El tono del conductor denotaba admiración: —Ahora todo el mundo sabe que no hay nadie más apta que Camila para ese puesto.

—Las señoras de sociedad, las herederas, todas la ven como un ejemplo a seguir. Solo la Sra. Alarcón sigue sin superarlo, inventando chismes sobre la Primera Dama, sin darse cuenta de que nadie le cree.

Karina se quedó pensativa.

En su vida anterior no prestaba mucha atención a la política, así que desconocía esos detalles.

—Sí que es extremista —comentó Karina reflexiva—. Como exesposa, lo mejor habría sido retirarse con dignidad.

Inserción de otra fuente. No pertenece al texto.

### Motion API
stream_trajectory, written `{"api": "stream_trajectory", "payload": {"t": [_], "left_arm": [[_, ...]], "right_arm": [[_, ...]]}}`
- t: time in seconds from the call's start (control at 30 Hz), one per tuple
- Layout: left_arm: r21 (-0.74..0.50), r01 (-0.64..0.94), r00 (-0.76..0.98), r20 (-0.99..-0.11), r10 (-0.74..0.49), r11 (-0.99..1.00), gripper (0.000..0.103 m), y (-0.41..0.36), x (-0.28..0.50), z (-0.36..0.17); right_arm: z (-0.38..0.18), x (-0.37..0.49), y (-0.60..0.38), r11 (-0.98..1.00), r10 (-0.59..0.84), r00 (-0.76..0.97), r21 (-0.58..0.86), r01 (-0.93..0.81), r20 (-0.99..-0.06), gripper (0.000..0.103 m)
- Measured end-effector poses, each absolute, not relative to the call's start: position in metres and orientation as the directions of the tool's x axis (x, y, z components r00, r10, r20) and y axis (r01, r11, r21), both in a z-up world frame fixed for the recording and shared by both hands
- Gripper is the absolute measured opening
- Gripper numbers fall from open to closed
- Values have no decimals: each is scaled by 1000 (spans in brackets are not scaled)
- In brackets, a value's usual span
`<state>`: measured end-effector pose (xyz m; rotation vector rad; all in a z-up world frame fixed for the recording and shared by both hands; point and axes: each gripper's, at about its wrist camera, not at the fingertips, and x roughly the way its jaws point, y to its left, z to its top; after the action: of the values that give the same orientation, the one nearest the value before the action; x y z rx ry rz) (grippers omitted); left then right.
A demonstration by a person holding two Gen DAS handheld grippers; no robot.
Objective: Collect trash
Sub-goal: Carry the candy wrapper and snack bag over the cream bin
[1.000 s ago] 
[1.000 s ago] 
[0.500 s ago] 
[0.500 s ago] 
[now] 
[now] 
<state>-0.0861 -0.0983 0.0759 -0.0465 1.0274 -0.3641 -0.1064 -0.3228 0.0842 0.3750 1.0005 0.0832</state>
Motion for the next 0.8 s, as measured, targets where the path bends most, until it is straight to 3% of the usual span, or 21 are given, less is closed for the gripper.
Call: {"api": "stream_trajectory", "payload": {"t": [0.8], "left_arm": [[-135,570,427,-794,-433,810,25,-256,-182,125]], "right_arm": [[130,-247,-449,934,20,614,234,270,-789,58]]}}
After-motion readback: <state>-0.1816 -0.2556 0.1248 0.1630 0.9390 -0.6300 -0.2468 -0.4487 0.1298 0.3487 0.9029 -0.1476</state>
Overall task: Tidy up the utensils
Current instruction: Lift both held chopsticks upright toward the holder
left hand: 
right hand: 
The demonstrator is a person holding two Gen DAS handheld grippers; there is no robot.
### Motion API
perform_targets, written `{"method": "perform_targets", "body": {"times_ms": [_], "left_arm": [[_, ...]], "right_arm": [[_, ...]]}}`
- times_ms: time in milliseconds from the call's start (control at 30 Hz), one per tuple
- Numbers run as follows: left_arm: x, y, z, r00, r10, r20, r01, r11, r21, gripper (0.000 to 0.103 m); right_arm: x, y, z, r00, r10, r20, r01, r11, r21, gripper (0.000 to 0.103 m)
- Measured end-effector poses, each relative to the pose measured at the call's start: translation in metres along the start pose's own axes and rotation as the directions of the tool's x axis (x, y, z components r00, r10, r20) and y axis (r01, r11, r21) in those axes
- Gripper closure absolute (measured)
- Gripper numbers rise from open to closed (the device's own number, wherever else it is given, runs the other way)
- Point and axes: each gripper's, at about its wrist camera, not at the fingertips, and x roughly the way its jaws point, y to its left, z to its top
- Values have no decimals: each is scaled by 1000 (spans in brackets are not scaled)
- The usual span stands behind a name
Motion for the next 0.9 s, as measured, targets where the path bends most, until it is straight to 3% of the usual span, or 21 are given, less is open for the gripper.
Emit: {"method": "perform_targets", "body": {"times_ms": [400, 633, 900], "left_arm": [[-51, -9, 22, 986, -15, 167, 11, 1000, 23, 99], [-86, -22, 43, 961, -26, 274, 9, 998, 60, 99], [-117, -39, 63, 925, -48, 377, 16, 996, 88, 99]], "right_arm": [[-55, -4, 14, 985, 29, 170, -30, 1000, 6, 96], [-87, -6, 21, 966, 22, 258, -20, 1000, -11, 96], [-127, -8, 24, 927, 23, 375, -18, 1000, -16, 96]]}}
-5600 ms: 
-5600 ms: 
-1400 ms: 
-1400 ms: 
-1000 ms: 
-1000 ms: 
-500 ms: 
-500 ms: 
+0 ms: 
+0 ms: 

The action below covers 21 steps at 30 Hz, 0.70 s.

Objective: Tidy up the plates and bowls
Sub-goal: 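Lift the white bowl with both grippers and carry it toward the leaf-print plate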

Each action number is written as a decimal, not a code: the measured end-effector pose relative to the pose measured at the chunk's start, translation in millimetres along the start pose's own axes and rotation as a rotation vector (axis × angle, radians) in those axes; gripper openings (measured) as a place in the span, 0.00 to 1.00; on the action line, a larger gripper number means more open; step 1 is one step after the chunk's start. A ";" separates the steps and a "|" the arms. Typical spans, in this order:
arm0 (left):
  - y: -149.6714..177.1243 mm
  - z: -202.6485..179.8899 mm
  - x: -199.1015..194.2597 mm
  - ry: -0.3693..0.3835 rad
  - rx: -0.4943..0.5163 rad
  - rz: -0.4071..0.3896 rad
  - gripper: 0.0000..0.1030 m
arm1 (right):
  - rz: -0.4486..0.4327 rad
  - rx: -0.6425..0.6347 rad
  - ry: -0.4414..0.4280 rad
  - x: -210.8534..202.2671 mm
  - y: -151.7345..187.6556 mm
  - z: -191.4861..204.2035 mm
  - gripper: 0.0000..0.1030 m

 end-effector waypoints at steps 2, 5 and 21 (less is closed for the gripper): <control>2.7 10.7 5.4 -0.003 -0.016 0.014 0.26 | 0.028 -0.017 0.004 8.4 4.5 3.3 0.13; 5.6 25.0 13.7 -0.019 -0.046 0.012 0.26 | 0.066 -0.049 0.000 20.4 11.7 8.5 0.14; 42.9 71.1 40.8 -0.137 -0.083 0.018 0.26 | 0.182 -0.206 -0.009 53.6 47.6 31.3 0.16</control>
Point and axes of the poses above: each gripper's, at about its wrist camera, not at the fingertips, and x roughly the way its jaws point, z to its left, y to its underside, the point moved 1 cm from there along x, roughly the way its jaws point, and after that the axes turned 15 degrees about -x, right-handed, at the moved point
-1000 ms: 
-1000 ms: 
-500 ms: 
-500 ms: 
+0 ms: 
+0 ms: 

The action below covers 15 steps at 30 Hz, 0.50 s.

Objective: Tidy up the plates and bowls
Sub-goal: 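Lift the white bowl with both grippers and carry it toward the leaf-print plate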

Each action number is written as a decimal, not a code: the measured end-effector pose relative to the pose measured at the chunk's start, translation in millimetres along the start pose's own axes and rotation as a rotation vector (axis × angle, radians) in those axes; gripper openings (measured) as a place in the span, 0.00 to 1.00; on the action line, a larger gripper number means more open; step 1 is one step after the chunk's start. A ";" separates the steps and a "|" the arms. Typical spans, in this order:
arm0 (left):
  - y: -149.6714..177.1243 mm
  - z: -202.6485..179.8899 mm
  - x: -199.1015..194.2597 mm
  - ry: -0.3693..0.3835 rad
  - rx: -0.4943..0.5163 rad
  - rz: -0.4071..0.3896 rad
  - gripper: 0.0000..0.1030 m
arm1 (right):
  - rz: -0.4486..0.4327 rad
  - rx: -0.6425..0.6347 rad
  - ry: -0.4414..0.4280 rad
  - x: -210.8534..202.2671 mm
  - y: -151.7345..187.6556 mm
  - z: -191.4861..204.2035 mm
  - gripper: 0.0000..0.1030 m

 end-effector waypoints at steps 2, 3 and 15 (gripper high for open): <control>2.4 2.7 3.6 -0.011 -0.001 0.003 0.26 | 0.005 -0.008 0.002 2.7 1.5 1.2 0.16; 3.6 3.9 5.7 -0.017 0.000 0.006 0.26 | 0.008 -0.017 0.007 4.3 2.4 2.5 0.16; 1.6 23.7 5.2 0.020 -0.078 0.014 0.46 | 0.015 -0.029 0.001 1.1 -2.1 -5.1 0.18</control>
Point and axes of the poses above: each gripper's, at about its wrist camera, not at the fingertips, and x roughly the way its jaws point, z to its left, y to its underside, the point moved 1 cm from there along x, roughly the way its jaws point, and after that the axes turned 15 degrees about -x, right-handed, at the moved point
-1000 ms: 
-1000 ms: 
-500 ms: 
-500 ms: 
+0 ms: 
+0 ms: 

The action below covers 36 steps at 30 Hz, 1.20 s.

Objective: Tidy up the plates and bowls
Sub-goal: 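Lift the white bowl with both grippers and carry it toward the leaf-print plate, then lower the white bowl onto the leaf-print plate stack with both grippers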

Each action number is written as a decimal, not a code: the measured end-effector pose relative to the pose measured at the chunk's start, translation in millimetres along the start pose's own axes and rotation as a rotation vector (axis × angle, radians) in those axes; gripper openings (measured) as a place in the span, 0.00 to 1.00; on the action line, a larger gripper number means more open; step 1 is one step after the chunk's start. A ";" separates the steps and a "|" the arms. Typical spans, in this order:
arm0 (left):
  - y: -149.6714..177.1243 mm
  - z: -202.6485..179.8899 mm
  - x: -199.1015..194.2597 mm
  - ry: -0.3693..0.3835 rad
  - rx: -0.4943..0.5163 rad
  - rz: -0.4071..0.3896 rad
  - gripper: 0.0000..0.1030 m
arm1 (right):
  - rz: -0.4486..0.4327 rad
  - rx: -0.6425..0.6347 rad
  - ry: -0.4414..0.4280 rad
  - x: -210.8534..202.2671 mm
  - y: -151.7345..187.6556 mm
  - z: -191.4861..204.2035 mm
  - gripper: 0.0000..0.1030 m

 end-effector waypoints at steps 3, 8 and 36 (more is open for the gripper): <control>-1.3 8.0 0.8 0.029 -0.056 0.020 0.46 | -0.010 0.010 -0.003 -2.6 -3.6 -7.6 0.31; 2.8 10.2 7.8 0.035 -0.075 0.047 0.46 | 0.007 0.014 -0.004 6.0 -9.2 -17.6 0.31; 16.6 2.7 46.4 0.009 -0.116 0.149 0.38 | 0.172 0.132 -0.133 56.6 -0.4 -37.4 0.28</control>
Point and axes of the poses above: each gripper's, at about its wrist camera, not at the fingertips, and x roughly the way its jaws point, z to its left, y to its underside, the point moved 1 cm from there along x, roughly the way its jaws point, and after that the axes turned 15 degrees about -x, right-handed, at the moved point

—Estar acosando y difamando a la Primera Dama es como manchar la imagen del país. Por mucho poder que tenga la familia Soler, no van a tolerar que siga cavando su propia tumba.

El chofer asintió mirando por el retrovisor: —¡Exacto! Si la Primera Dama fuera como ella dice, ¿cómo la iba a apoyar todo el pueblo? ¡La gente no es tonta!

Mientras hablaban, el auto de Delfina desapareció en la esquina.

Solo entonces el chofer arrancó con suavidad.

***

Salón de Socios Belgrano.

Era el lugar favorito de los herederos de Villa Quechua, famoso por su privacidad.

Karina empujó la puerta del privado y echó un vistazo.

Beatriz estaba pelando una mandarina, y Belén Soler aullaba una canción en el karaoke.